The regulations will ensure that an employer will only need to make superannuation contributions for any amount payable to an employee in respect of their actual employment, disregarding any extra payments made by the employer to satisfy the wage condition for getting the JobKeeper Payment.

For example, if the work actually done by an employee over a period entitled them to be paid $1,000 but the employer instead paid them $1,500 to satisfy the wage condition for a JobKeeper fortnight, then the employer will only be required to make superannuation contributions in relation to $1,000. Similarly, any liability to superannuation guarantee charge that the employer would have for not making sufficient superannuation contributions would be calculated by reference to that $1,000 base.
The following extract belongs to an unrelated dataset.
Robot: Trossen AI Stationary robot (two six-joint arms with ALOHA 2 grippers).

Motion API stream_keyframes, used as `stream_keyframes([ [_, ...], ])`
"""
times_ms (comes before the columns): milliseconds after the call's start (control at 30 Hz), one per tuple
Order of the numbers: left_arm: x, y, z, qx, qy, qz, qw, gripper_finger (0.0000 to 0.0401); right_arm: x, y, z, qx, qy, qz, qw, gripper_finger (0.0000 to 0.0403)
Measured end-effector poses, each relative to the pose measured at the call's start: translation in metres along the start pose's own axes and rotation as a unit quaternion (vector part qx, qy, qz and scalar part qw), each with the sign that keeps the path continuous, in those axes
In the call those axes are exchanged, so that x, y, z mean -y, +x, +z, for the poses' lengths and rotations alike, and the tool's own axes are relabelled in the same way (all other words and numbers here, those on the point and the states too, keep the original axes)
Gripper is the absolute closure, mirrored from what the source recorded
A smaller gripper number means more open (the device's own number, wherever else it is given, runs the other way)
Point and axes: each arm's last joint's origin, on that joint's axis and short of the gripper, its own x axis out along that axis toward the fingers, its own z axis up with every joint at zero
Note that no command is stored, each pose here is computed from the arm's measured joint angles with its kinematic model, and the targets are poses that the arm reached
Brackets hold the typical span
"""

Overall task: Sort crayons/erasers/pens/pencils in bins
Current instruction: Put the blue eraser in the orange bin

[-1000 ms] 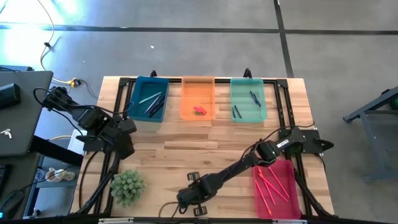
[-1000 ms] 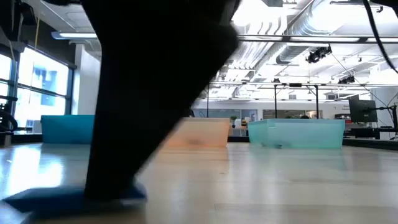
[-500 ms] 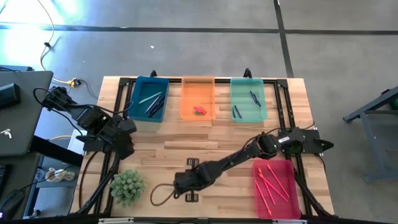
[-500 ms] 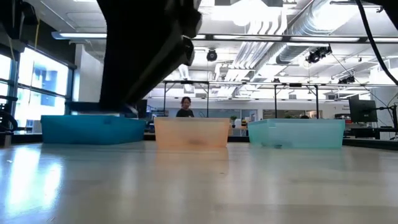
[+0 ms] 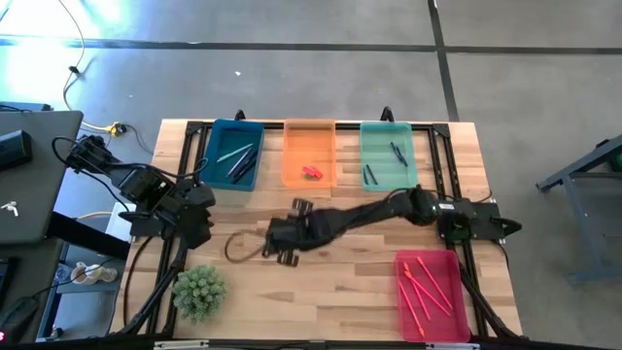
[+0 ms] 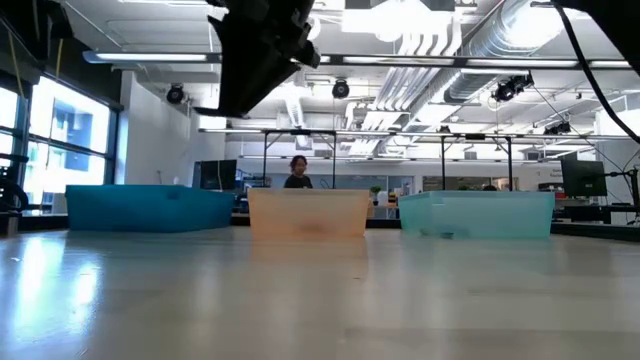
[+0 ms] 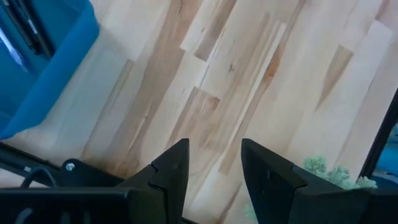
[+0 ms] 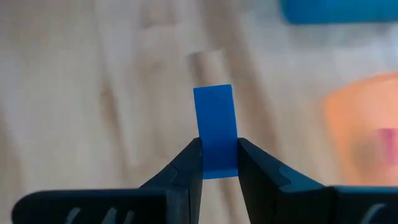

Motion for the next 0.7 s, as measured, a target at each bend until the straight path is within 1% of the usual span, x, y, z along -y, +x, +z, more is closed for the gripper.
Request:
stream_keyframes([
  [133, 0.000, 0.000, 0.001, 0.011, -0.001, 0.003, 1.000, 0.0268, 0.035, -0.008, 0.014, 0.019, 0.019, -0.035, 0.999, 0.0328],
  [233, 0.001, 0.000, 0.002, 0.019, -0.001, 0.004, 1.000, 0.0268, 0.062, -0.009, 0.021, 0.019, 0.030, -0.055, 0.998, 0.0328],
  [467, 0.000, 0.000, 0.004, 0.049, -0.004, 0.023, 0.999, 0.0268, 0.123, 0.002, 0.031, 0.001, 0.037, -0.089, 0.995, 0.0328],
  [567, -0.001, 0.000, 0.005, 0.068, -0.010, 0.035, 0.997, 0.0268, 0.150, 0.009, 0.033, -0.013, 0.025, -0.081, 0.996, 0.0328],
  [700, -0.002, -0.001, 0.007, 0.106, -0.034, 0.057, 0.992, 0.0268, 0.188, 0.018, 0.034, -0.027, 0.017, -0.076, 0.997, 0.0328],
])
An employer will still be required to make the same superannuation contributions for an employee whose pay exceeds the JobKeeper Payment. For example, if an employee is entitled to be paid $2,000 for their work, the employer will continue to be required to make contributions in relation to that amount, irrespective of whether they were eligible to receive the JobKeeper Payment in relation to the employee.

Transitional rules

There is a transitional rule that allows the ATO to make an “advance payment” for the JobKeeper fortnights ending in the month of April without being satisfied that the entity is entitled to that payment. This was necessary to ensure that payments in respect of the first and second JobKeeper fortnights (starting on 30 March 2020 and 13 April 2020 respectively) could be made quickly to assist entities affected by the pandemic. Otherwise, entitlement only arises for those JobKeeper fortnights and later fortnights in which eligible employers are registered under the scheme before the end of a JobKeeper fortnight.
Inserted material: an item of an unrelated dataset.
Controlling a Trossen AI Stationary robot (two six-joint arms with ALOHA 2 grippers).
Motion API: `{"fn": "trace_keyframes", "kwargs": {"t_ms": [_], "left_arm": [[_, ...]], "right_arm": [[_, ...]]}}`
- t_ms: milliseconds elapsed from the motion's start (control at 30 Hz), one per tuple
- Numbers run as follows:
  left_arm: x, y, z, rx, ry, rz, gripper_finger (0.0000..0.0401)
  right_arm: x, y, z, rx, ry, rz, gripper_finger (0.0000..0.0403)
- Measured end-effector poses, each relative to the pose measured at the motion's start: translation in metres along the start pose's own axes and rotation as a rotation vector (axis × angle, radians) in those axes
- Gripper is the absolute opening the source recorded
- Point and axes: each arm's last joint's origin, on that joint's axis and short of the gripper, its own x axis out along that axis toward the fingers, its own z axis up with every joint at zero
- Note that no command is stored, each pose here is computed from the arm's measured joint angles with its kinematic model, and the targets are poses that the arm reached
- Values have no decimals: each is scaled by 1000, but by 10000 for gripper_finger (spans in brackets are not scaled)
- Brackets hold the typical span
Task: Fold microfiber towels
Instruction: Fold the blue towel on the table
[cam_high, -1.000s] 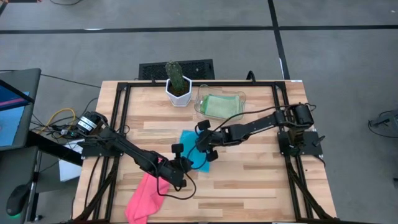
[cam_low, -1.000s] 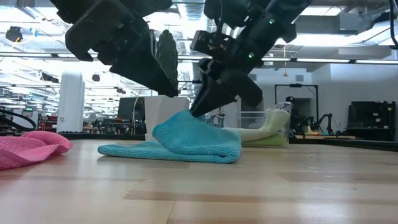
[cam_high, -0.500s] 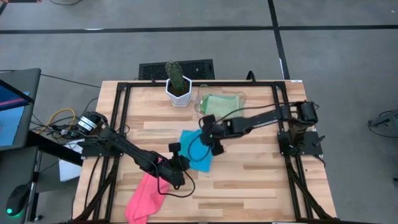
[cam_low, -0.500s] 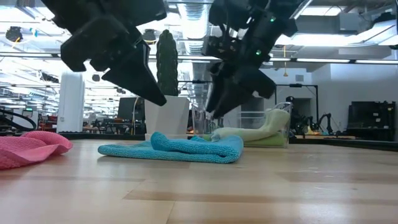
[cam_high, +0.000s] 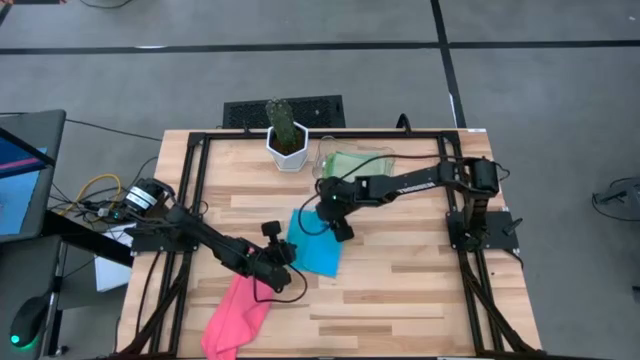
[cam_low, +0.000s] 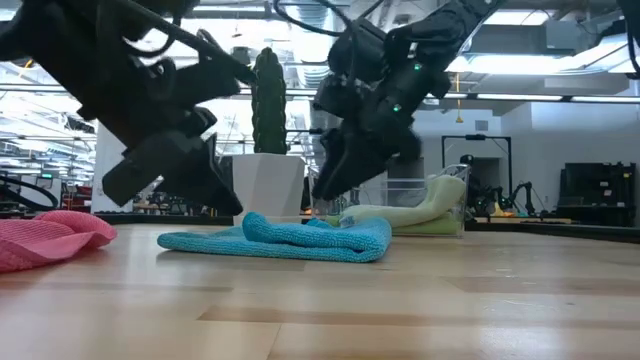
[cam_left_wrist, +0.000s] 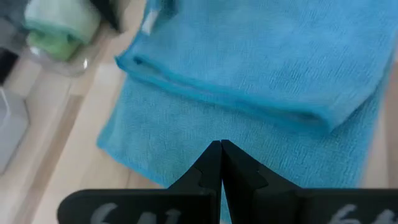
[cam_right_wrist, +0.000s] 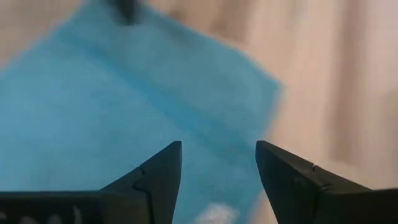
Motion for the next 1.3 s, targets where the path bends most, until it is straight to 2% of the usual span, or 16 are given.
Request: {"fn": "trace_keyframes", "kwargs": {"t_ms": [100, 300, 533, 733, 1300], "left_arm": [[3, 2, -4, -18, -2, -8, 0], [5, 2, -9, -30, -45, -40, 0], [9, 4, -19, -52, -30, -66, 0], [9, 5, -24, -86, -38, -73, 0], [9, 5, -22, -100, -53, -79, 0]], "right_arm": [[3, 20, 13, 11, -57, 70, 230], [16, 60, 33, -151, -140, 72, 230], [28, 62, 41, -152, -242, 53, 230], [49, 74, 33, -126, -227, 112, 230], [49, 71, 37, -132, -282, 107, 230]]}}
However, before the ATO can make an advance payment under the transitional rule:

  • the entity must have notified the ATO in the approved form of its election to participate in the scheme; and
  • the ATO must be satisfied, on the basis of the information the entity provides, that it is reasonable in the circumstances to make the payment.

Generally, an employer must notify the ATO in the approved form of its election to participate in the scheme before the employer can be entitled to a payment for a fortnight. This election generally needs to be provided to the ATO before the end of a JobKeeper fortnight for the employer to be entitled to a payment for that fortnight.

However, there is a different timing rule where the employer wishes to participate in the scheme and receive the first or second JobKeeper Payments. Where this is the case, the employer has until the end of the second JobKeeper fortnight, that is, 26 April 2020, to provide the ATO with its election to participate. This gives employers more time to comply with the election requirement and means that fewer employers will miss out on receiving the first JobKeeper payment (given that generally the scheme only applies prospectively to elections to participate).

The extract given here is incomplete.